313. Memorandum From the Presidentʼs Special Assistant (Rostow) to President Johnson 1

Mr. President:

This memorandum suggests that the optimum form of negotiation with Hanoi may be:

  • —a secret negotiation of a total deal;
  • —a dramatic joint announcement followed by a complete end of hostilities, infiltration, and the beginning of troop withdrawals.

1. A Possible Problem

It is certain that the men in Hanoi have not yet decided that their best option is to negotiate. And there is still a probability that they believe that the burden of the war on the U.S. will give them a better resolution in the future than they could get at present, although that conviction may be waning.

But there may be another problem. They may be willing to accept the outcome we have outlined; but they may not be able to see how they can get from here to there without a complete collapse in their negotiating position along the way. Therefore, they may think a different outcome than the one we promise would result. That is why they may, with some candor, call our proposals “trickery”—or worse.

Their problem is this: If they stop infiltration and if they stop terror in the South, two things are likely to happen:

  • —the Viet Cong movement will quickly collapse;
  • —they will then lose their international bargaining position.

This is because the Viet Cong are so dependent on northern supplies, men, and leadership and because the ability to disrupt and to terrorize is the only serious bargaining leverage they have—or believe they have.

Once the Viet Cong movement collapses, it is almost impossible to envisage its starting up again. For example, they may well feel that any substantial de-escalation by Hanoi—in infiltrated men, supplies, etc.—would be immediately recognized by the Viet Cong as the beginning of the end. The Viet Cong might scramble for their place in the society of South Viet Nam. On the other hand, we could sustain various [Page 854] degrees of de-escalation without a collapse in our position or that of South Viet Nam.

With a patent collapse in the Viet Cong they may feel Saigon and we could claim a “new situation” and ignore prior commitments. Communists, as a matter of doctrine, are trained to rely on effective power, not verbal promises or good will.
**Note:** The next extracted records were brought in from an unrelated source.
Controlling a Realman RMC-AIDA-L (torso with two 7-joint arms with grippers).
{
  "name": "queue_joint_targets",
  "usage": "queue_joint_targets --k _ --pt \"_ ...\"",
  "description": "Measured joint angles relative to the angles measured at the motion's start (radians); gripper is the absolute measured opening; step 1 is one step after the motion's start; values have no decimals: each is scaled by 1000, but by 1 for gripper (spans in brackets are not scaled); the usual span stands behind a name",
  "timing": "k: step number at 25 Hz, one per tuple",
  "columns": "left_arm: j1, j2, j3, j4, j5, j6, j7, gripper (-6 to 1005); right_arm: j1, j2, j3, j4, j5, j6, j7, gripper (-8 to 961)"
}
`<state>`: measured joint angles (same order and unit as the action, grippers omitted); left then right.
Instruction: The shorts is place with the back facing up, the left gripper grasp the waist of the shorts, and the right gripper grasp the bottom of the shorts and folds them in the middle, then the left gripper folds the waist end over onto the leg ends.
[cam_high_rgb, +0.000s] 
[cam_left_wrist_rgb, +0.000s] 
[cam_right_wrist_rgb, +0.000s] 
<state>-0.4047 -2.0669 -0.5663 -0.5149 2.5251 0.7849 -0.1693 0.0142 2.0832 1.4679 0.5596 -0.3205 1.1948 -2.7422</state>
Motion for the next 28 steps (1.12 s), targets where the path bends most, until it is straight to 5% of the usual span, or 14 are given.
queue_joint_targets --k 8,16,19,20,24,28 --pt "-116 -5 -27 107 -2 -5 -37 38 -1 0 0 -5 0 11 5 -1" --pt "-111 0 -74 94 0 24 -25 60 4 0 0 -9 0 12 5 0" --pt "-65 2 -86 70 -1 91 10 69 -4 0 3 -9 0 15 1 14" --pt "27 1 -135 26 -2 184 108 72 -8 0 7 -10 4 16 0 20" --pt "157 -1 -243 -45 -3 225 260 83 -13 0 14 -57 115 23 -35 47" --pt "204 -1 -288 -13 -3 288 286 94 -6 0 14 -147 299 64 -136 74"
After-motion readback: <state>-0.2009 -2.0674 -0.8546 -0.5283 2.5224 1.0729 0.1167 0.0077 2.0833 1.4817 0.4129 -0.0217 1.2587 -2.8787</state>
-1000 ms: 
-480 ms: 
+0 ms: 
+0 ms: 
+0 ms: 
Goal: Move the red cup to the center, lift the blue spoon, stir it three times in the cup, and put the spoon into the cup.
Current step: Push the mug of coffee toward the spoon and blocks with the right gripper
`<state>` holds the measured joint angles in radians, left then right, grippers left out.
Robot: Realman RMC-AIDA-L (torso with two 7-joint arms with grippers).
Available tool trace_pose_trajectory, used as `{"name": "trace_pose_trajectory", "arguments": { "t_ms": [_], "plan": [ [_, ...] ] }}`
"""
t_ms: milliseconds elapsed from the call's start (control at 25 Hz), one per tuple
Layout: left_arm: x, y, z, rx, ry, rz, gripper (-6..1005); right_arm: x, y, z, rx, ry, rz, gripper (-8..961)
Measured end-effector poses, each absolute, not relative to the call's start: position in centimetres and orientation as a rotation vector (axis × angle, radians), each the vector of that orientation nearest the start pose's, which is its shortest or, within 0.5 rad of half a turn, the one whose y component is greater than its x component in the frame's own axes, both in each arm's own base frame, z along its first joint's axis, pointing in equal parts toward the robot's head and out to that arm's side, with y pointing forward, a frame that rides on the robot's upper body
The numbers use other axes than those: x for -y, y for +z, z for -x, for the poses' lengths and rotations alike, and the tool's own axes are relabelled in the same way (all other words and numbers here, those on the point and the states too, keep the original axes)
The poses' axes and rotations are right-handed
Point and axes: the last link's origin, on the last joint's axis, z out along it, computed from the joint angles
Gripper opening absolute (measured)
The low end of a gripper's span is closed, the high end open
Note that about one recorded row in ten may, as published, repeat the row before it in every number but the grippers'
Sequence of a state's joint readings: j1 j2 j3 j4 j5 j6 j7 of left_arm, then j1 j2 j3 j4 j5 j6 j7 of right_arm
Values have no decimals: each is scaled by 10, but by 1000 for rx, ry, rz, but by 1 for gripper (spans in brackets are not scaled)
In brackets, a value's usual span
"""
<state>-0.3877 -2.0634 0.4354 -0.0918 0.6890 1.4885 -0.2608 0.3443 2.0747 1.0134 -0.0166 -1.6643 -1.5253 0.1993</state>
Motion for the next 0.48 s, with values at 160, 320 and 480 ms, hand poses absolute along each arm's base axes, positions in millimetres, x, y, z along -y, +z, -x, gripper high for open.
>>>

In this context we should remember that, quite contrary to a popular cliche in the West, guerrilla wars have been won or lost clean: mainland China; Malaya; Philippines; Greece. The only compromise solutions were not political but territorial; e.g., the split of Indo-China at the 17th parallel. (I do not count the Laos solution because it is not a solution—the war continues, awaiting the outcome in Viet Nam.) We are, thus, up against a tough problem in trying to talk our way to a satisfactory resolution of a guerrilla war—with no clear precedents.

2. A Possible Solution

If I have correctly described a part of Hanoiʼs problem in ending the war by negotiation, the answer may lie in communicating to them a solution which takes that problem into account and making it credible.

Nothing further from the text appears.